Challenges and Opportunities
Notably, our survey of AC image classification tasks highlights persistent challenges, such as the limited efficacy of massive datasets and the importance of integrating supplementary information and mid-level features. The findings suggest that merely relying on large datasets may not be sufficient for accurately classifying images based on abstract concepts.

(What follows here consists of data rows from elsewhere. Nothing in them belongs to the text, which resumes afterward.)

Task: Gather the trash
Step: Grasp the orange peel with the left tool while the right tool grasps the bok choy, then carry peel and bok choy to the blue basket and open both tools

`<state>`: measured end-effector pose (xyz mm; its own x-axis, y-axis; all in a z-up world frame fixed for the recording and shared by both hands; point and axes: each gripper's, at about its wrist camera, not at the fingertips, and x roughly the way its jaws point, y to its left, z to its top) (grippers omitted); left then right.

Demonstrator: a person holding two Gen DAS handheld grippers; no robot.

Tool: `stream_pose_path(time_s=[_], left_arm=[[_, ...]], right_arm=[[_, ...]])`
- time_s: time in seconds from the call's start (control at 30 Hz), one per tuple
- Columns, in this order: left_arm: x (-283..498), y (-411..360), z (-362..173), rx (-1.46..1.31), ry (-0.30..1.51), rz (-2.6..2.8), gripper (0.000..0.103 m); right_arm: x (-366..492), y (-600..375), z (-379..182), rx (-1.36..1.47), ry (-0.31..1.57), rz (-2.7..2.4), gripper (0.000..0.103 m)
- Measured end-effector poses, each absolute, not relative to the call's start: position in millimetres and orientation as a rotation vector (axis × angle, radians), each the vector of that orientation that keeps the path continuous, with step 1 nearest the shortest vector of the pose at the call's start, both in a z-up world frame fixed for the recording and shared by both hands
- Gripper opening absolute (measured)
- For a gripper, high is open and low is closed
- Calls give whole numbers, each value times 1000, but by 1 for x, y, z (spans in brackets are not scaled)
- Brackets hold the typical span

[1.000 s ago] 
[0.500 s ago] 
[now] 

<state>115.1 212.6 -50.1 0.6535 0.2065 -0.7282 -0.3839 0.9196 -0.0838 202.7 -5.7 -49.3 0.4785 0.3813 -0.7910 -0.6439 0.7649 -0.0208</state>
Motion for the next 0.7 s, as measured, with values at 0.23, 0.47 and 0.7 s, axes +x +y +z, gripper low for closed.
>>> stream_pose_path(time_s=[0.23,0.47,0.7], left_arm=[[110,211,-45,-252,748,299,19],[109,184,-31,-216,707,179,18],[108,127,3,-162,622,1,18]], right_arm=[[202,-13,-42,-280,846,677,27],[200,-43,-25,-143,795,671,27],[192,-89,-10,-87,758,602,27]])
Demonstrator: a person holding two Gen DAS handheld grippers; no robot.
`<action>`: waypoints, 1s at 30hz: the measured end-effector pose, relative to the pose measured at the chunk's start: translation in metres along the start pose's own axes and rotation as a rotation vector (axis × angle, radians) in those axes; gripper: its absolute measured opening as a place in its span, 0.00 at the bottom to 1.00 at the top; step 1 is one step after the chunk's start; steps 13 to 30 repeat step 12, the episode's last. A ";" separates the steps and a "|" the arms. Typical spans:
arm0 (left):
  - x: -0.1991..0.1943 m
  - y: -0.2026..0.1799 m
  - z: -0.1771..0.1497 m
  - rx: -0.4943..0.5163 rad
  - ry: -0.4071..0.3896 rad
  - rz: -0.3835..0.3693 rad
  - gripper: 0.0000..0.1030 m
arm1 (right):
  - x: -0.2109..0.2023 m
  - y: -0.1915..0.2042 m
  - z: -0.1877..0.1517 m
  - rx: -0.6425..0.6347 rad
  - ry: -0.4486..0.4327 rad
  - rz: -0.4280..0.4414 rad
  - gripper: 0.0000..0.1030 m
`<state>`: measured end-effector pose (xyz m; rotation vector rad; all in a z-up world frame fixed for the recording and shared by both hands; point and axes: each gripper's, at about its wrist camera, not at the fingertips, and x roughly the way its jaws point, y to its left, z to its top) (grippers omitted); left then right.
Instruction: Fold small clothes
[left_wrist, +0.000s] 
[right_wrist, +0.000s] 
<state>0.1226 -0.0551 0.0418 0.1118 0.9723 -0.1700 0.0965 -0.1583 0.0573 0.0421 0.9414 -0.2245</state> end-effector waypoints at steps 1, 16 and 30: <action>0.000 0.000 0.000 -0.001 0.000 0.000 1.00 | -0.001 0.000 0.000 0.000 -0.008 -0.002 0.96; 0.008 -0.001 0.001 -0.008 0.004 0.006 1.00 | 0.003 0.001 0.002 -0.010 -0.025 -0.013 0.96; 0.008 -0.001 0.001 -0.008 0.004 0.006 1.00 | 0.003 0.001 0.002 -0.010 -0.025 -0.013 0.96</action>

The Role of Hybrid AI Systems
We emphasize the growing relevance of hybrid AI systems in addressing the multifaceted nature of AC image classification tasks. These systems combine various methodologies and approaches, allowing for a more nuanced understanding of the complexities involved in high-level visual reasoning.
Conclusion
Overall, this survey enhances our understanding of high-level visual reasoning in CV and lays the groundwork for future research endeavors. By addressing the ambiguities and challenges in the field, we hope to guide researchers and practitioners toward more effective methods for integrating high-level semantics in image classification tasks. The insights gained from this survey will not only inform ongoing research but also inspire innovative solutions that push the boundaries of what is possible in computer vision.